Final Thought: Teams Don’t Always Have to Be Serious
You don’t need more rules or policies. You need more connection. More eye contact (as appropriate given neuro-diversity considerations). More “I’ve got your back.” More laughter. I have even found this to be true with a great anti-trafficking group I work with - and it doesn’t get much more serious than that!
Applied improvisation brings psychological safety out of the HR handbook and into the body—through movement, voice, mistakes, and mutual support.
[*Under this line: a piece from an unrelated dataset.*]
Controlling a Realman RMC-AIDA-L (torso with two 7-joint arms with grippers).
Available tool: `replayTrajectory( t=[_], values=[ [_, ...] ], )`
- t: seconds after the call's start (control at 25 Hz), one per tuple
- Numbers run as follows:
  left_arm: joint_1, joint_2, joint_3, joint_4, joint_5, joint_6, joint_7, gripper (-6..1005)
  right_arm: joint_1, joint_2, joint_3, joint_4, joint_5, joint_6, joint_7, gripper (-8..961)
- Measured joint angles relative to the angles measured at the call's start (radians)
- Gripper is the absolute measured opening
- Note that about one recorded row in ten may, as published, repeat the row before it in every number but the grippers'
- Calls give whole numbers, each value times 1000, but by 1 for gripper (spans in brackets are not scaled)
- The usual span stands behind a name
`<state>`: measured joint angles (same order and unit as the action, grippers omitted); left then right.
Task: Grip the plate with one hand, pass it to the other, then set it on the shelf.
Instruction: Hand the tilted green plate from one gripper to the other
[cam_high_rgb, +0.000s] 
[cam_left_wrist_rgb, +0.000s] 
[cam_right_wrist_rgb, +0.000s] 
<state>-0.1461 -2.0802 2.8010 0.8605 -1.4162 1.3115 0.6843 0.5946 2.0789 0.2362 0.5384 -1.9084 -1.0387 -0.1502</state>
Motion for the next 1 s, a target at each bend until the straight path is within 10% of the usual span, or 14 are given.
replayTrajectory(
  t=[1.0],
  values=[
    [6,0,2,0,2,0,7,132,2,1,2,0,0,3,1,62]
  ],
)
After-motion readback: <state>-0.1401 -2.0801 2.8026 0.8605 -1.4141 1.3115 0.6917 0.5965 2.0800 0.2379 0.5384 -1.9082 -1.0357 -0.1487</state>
It's not just about playing games—it's about rewiring how teams listen, respond, and trust.
Because sometimes, the best way to build a fearless workplace… is to stop taking yourself so seriously.
Sources:
Edmondson, A. (1999). Psychological safety and learning behavior in work teams. Administrative Science Quarterly, 44(2), 350–383.
Koppett, K., & Spolin, V. (2021). Improvisation as a pathway to psychological safety. International Journal of Management Education, 19(3).
Google re:Work. Project Aristotle. https://rework.withgoogle.com/print/guides/5721312655835136/
Kaiser Permanente. (2020). Improv for Medical Team Communication. Internal training report.